About half a million business travelers arrive in Mexico City every year. Though the national tourism board lumps them in with tourists of every other caliber, traveling for business presents entirely different challenges — and opportunities.
As one of the most important business destinations in Latin America, folks come for trade shows, conventions and all kinds of meetings. But all those meetings and styrofoam coffees can wear out even seasoned travelers. That’s where Mexico City really shines. For magnificent food, museums, organized tours and just things to see and do, there really is no other place like it.

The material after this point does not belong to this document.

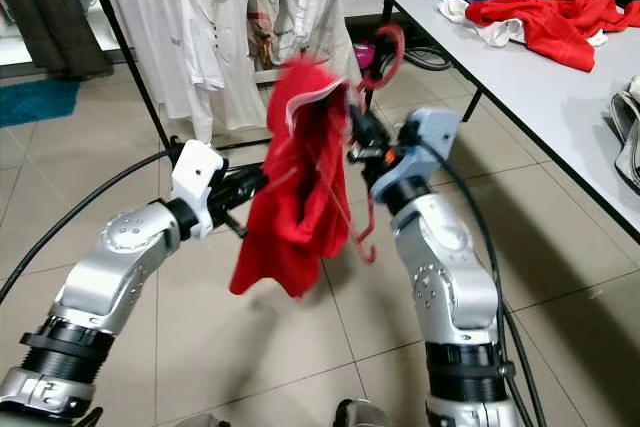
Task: Hang hanger
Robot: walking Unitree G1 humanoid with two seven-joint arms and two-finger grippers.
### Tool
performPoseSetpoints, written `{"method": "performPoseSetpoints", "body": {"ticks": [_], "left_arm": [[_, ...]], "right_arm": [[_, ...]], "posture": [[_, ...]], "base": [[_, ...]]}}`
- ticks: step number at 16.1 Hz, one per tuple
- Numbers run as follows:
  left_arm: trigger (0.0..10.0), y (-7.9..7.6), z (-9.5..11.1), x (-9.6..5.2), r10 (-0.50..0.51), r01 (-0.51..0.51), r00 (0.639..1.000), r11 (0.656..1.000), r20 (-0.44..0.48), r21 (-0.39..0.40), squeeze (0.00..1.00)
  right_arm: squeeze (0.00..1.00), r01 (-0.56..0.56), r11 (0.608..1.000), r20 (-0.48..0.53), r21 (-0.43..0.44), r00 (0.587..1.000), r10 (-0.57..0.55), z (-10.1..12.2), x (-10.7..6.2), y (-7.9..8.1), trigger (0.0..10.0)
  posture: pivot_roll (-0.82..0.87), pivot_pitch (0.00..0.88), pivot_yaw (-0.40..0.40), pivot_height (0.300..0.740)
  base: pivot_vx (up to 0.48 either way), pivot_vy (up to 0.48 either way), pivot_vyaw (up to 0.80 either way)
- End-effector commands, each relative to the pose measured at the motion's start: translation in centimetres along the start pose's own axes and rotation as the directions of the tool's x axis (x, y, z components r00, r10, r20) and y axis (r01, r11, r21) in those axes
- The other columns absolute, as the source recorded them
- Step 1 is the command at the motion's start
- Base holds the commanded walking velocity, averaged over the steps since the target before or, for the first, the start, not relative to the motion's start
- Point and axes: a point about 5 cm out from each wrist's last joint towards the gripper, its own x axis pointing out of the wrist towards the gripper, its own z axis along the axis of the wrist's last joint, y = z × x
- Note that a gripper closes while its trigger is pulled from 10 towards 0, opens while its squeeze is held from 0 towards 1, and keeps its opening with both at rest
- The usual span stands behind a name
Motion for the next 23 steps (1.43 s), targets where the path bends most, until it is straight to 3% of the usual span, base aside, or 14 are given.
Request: {"method": "performPoseSetpoints", "body": {"ticks": [1,3,5,7,8,9,13,15,19,20,21,23], "left_arm": [[10.0,-0.1,-0.8,-0.2,-0.030,0.029,0.999,1.000,-0.040,-0.003,1.00],[10.0,0.6,-1.0,-1.0,-0.047,0.048,0.997,0.999,-0.057,0.023,1.00],[10.0,1.0,-0.4,-2.5,-0.145,0.145,0.989,0.989,-0.020,0.017,1.00],[10.0,2.2,1.0,-3.7,-0.180,0.179,0.983,0.984,0.036,0.023,1.00],[10.0,3.9,3.0,-4.8,-0.198,0.195,0.976,0.980,0.086,0.049,1.00],[10.0,5.6,5.1,-5.7,-0.216,0.206,0.968,0.975,0.125,0.085,1.00],[10.0,8.2,9.0,-7.1,-0.363,0.342,0.928,0.919,0.080,0.197,1.00],[10.0,8.6,11.2,-6.9,-0.456,0.432,0.889,0.864,0.039,0.257,1.00],[10.0,8.4,12.1,-5.9,-0.554,0.544,0.830,0.779,-0.065,0.310,1.00],[10.0,8.4,12.2,-5.7,-0.576,0.573,0.811,0.749,-0.100,0.332,0.30],[10.0,8.3,12.3,-5.4,-0.604,0.610,0.786,0.719,-0.134,0.333,0.00],[10.0,8.5,12.0,-4.9,-0.623,0.654,0.754,0.679,-0.209,0.335,0.00]], "right_arm": [[0.00,-0.029,0.999,0.100,-0.026,0.994,0.031,1.9,0.3,0.4,10.0],[0.00,-0.047,0.998,0.106,-0.038,0.993,0.051,2.0,0.3,0.5,10.0],[0.00,-0.076,0.996,0.104,-0.053,0.991,0.081,2.1,0.3,0.6,10.0],[0.00,-0.114,0.991,0.094,-0.066,0.988,0.120,2.2,0.3,0.6,10.0],[0.00,-0.161,0.984,0.070,-0.073,0.984,0.166,2.2,0.3,0.5,10.0],[0.00,-0.232,0.967,0.023,-0.103,0.972,0.236,2.3,0.3,0.5,10.0],[0.00,-0.421,0.894,-0.084,-0.152,0.907,0.413,2.7,-0.1,0.7,10.0],[0.00,-0.534,0.829,-0.158,-0.166,0.844,0.512,2.8,-0.7,0.9,10.0],[0.00,-0.658,0.735,-0.231,-0.161,0.750,0.620,2.9,-1.3,1.6,10.0],[0.00,-0.690,0.707,-0.246,-0.155,0.720,0.649,2.9,-1.5,1.9,10.0],[0.00,-0.724,0.674,-0.262,-0.146,0.685,0.680,3.0,-1.7,2.3,10.0],[0.00,-0.771,0.623,-0.282,-0.131,0.632,0.722,3.0,-2.1,2.9,10.0]], "posture": [[-0.09,0.000,-0.002,0.740],[-0.08,0.000,-0.001,0.740],[-0.08,0.000,-0.002,0.740],[-0.07,0.000,-0.007,0.740],[-0.06,0.000,-0.012,0.740],[-0.06,0.000,-0.012,0.740],[-0.05,0.000,-0.006,0.740],[-0.05,0.000,-0.002,0.740],[-0.06,0.000,0.009,0.740],[-0.06,0.000,0.011,0.740],[-0.06,0.000,0.014,0.740],[-0.07,0.000,0.018,0.740]], "base": [[0.000,0.000,0.00],[0.000,0.000,0.00],[0.000,0.000,0.00],[0.000,0.000,0.00],[0.000,0.000,0.00],[0.000,0.000,0.00],[0.000,0.000,0.00],[0.000,0.000,0.00],[0.000,0.000,0.00],[0.000,0.000,0.00],[0.000,0.000,0.00],[0.000,0.000,0.00]]}}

Here’s your quick guide to getting more out of your business trip to Mexico City.
Though lots of business trips will take you to far-flung areas of the city – or even to Santa Fe (gulp) – it’s important to spend an afternoon or an evening walking the Centro Histórico. The Zocalo is always a lot to take in. But go for the Palacio de Bellas Artes and many of the side streets in between. The National Museum of Art is in there, but so are dozens of shops, eateries, and markets . While there is no shortage of things to see and do, the city’s center is one of the most walkable and enjoyable places to do a lot of them
Approximate time: 4 hours.
No matter where your business takes you, check our Restaurant Listings. We cover everything from street food to the truly overpriced, and there’s a lot that’s good in between. Of course, there is chocolate, and Churros, but try the pulque too. There’s no shortage of upscale mezcal among the late night haunts. And if that’s not enough, you can probably still make it to tomorrow morning’s meeting with a story or two.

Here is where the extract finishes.